Josimar, durante assembleia do Copiju. Foto: Dafne Spolti/OPAN.

O secretário de educação de Jutaí, Márcio Alexandre Gonçalves, se mostrou igualmente empenhado em sanar os problemas da educação dos Katukina. Explicou que os materiais escolares não foram bem distribuídos por problemas de organização interna e que este ano haverá controle sobre isso. A merenda escolar, contou ele, é algo difícil por conta da logística para a entrega, mais cara do que a própria merenda. Ele disse que não há recursos para transporte, mas que também irão providenciar melhorias nesse sentido em 2016.

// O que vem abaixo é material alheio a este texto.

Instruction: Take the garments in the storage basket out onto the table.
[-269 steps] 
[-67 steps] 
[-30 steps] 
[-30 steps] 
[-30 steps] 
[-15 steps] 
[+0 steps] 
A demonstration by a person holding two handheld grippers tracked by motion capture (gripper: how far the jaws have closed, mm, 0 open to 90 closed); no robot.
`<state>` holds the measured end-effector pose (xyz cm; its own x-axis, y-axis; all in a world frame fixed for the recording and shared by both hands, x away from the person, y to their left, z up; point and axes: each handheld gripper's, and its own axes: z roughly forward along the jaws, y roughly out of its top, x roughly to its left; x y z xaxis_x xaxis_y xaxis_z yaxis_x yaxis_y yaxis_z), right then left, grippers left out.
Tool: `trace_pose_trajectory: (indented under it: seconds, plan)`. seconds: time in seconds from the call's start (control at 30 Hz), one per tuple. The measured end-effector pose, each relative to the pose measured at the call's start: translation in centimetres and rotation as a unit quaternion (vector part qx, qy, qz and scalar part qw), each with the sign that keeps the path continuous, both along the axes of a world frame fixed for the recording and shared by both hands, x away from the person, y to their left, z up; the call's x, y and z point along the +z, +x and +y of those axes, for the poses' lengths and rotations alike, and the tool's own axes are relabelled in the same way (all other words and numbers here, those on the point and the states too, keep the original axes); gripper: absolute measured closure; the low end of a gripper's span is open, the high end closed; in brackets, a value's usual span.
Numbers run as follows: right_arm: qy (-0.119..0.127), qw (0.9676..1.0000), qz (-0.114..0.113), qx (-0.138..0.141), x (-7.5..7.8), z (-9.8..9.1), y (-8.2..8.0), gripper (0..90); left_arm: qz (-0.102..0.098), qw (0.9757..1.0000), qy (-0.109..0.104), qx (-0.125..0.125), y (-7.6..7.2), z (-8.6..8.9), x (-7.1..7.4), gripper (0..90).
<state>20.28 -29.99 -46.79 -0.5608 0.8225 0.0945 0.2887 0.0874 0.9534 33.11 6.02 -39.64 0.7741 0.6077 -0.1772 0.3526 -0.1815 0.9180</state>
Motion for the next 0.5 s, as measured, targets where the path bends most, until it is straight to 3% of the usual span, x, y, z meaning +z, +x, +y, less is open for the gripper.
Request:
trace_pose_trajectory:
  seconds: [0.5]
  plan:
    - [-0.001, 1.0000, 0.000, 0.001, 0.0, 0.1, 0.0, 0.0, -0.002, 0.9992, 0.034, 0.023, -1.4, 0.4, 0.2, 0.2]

Márcio Alexandre contou que pretendem contratar este ano um profissional da pedagogia para construir o PPP com os Katukina e com outros povos da região. Também afirmou que irão contratar um supervisor e um coordenador pedagógico para acompanhar a educação in loco, nas aldeias. Ele enfatizou, por fim, que há três anos na gestão municipal tentam, cada vez mais, se aproximar dos Katukina, ressaltando novamente as questões de logística e a falta de recursos para tal. “Se não conseguimos fazer mais, não foi por falta de vontade”, concluiu ele, mostrando-se comprometido com a educação dos Katukina.

*Esta reportagem foi realizada no âmbito do projeto “Arapaima: redes produtivas”, executado pela OPAN com recursos do Fundo Amazônia, para apoiar a consolidação de cadeias produtivas da sociobiodiversidade e o fortalecimento de organizações indígenas e extrativistas no Médio rio Solimões e no Médio Juruá.